9. AR of assessee reiterates earlier contention made before the Assessing Officer as well as the CIT(A) that the assessee could not be expected to be aware of the official notification, dated 24‑8‑1991 regarding option when the closing date for filing of return was 31‑7‑1991 that had statedly been extended to 30‑8‑1991. The AR argues that the assessee had acted in good faith and should not therefore, be punished by making an unrealistic interpretation of the law. As for belated filing of option in assessment year 1992‑93, the AR reiterated that the assessee genuinely believed that the option filed in assessment year 1991‑92 would also be good for assessment year 1992‑93.
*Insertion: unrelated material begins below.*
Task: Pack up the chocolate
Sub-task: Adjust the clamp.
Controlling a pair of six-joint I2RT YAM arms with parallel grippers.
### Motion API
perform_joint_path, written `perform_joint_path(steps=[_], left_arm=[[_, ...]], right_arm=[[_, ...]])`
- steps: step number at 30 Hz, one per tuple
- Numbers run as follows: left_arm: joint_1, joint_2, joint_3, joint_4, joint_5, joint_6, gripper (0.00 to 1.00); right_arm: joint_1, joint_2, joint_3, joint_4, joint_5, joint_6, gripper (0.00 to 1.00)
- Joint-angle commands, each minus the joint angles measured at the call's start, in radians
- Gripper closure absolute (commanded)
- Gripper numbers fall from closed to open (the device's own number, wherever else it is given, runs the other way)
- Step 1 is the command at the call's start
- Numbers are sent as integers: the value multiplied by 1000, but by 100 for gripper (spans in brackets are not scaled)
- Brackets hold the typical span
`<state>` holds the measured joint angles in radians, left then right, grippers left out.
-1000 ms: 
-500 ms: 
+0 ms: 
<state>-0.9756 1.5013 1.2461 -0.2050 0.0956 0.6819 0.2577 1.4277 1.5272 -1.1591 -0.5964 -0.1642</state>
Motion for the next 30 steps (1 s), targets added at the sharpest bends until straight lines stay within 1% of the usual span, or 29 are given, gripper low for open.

10. We have heard both sides and have examined the available record and in our considered judgment, option to opt out of the presumptive tax regime in terms of clause (9), Part IV of the Second Schedule to the Ordinance is available only to those assessees who have filed returns of income under section 55(1) in time i.e. by 31‑7‑1991 in cases where the calendar year in the income year. The C.B.R.s condonation announced through circular referred to Supra makes it abundantly clear that only those assessees/manufacturers who had filed return of income under section 55(1) by 3‑7‑1991 were to be treated as having filed option to opt out of the presumptive tax regime alongwith the return for 1991‑92 as the official notification regarding option has been issued on 24‑8‑1991. That being so, the condonation announced by C.B.R. cannot apply in assessee's case as the assessee admittedly did not file return of income under section 55(1) for 1991‑92 by 31‑7‑1991. Infect, the assessee did not file return of income for 1991‑92 even by 30‑8‑1991. Rather, the return for 1991‑92 was filed on 27‑6‑1992 and the option was filed even later.
11. The statutory stipulation laid down in clause (9), Part IV of the Second Schedule to the Ordinance makes it expressly clear in the proviso to clause (9) that the declaration of final and irrevocable option to opt out of the presumptive tax regime was to be furnished in writing alongwith the return of total income filed under section 55(1). The assessee has not complied with this express statutory stipulation.
12. The case‑law cited by assessee is of Indian jurisdiction and is found to be of no avail to the assessee as the situation envisaged therein is not parimateria with the situation. obtaining in assessee's case. The C.B.R. having taken cognizance of the belated issuance of notification regarding option has formally waived the requirement of filing option alongwith the return of income for assessment year 1991‑92 provided the return for 1991‑92 has been filed "in time" i.e. by 31‑7‑1991. The assessee having filed return of income for 1991‑92 on 27‑h‑1992 is thus clearly not eligible for the waiver announced by the C.B.R.
13. Assessee's contention that the condonation was under a bona fide misunderstanding regarding filing of option for each year separately and honestly believed that option filed for 1991‑92 would be good for 1992‑93 as well does not hold force. It is trite law that each year is an independent assessment year and statutory stipulation regarding filing of return of income and option to opt out of the presumptive tax regime applies for each year separately.
14. Looking at all pertinent aspects, we find that the CIT (A) had interpreted the law regarding filing of option incorrectly and has therefore, wrongly held that the assessee's case qualifies for assessment under section 62. We, therefore, vacate the orders of the CIT(A) for assessment years 1991‑92 and 1992‑93 and reinstate the orders of the DCIT.
15. Resultantly, the departmental appeals succeed.
C.M.A./596/Tax (Trib.)Appeal accepted.